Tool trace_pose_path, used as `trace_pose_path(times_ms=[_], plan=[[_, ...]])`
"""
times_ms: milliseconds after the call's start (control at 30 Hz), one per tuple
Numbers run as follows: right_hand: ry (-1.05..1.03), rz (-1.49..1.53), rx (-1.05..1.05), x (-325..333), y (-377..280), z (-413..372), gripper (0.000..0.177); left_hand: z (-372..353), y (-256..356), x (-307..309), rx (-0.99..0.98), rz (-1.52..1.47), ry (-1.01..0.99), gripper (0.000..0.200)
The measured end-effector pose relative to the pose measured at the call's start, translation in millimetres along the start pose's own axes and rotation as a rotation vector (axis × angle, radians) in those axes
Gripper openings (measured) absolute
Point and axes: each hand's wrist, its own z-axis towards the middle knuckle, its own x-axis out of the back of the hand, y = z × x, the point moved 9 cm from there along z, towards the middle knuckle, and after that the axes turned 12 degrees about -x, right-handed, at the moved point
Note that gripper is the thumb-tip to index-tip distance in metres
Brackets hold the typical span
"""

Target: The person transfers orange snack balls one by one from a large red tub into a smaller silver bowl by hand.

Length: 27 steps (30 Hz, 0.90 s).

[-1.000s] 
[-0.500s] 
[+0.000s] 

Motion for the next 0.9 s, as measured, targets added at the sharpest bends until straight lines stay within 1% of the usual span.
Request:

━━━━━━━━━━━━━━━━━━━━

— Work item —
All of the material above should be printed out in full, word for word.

— Result for this exercise —
Tool trace_pose_path, used as `trace_pose_path(times_ms=[_], plan=[[_, ...]])`
"""
times_ms: milliseconds after the call's start (control at 30 Hz), one per tuple
Numbers run as follows: right_hand: ry (-1.05..1.03), rz (-1.49..1.53), rx (-1.05..1.05), x (-325..333), y (-377..280), z (-413..372), gripper (0.000..0.177); left_hand: z (-372..353), y (-256..356), x (-307..309), rx (-0.99..0.98), rz (-1.52..1.47), ry (-1.01..0.99), gripper (0.000..0.200)
The measured end-effector pose relative to the pose measured at the call's start, translation in millimetres along the start pose's own axes and rotation as a rotation vector (axis × angle, radians) in those axes
Gripper openings (measured) absolute
Point and axes: each hand's wrist, its own z-axis towards the middle knuckle, its own x-axis out of the back of the hand, y = z × x, the point moved 9 cm from there along z, towards the middle knuckle, and after that the axes turned 12 degrees about -x, right-handed, at the moved point
Note that gripper is the thumb-tip to index-tip distance in metres
Brackets hold the typical span
"""

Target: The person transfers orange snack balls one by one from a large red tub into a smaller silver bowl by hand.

Length: 27 steps (30 Hz, 0.90 s).

[-1.000s] 
[-0.500s] 
[+0.000s] 

Motion for the next 0.9 s, as measured, targets added at the sharpest bends until straight lines stay within 1% of the usual span.
Request:

No further output is needed.